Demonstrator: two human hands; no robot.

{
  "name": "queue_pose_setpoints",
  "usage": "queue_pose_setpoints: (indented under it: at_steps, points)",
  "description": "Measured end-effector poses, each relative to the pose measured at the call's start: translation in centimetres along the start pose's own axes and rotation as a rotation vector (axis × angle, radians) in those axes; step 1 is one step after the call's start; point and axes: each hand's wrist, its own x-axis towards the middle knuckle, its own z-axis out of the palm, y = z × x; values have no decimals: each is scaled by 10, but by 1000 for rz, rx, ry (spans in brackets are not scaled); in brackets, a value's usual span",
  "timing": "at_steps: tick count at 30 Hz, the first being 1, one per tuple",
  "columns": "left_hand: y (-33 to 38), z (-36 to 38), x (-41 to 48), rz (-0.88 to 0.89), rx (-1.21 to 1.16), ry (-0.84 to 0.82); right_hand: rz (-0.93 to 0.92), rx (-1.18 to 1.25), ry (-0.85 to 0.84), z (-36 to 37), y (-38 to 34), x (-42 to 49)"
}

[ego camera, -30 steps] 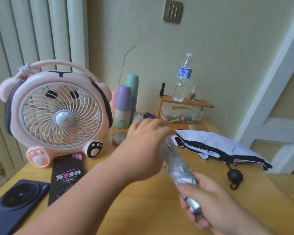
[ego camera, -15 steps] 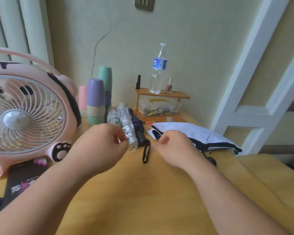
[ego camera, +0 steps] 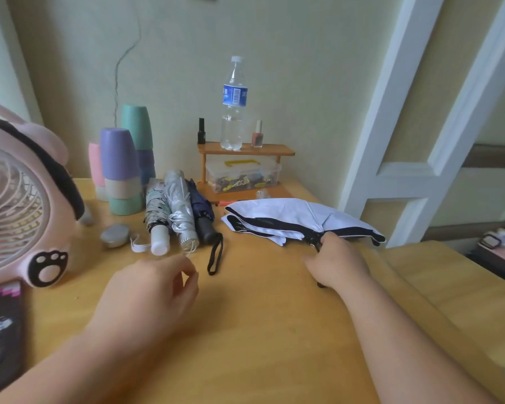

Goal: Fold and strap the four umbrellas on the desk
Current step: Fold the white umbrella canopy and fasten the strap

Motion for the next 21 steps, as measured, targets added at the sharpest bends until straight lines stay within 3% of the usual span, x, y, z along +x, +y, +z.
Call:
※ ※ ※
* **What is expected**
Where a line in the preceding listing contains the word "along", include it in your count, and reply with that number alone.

* **Exercise output**
2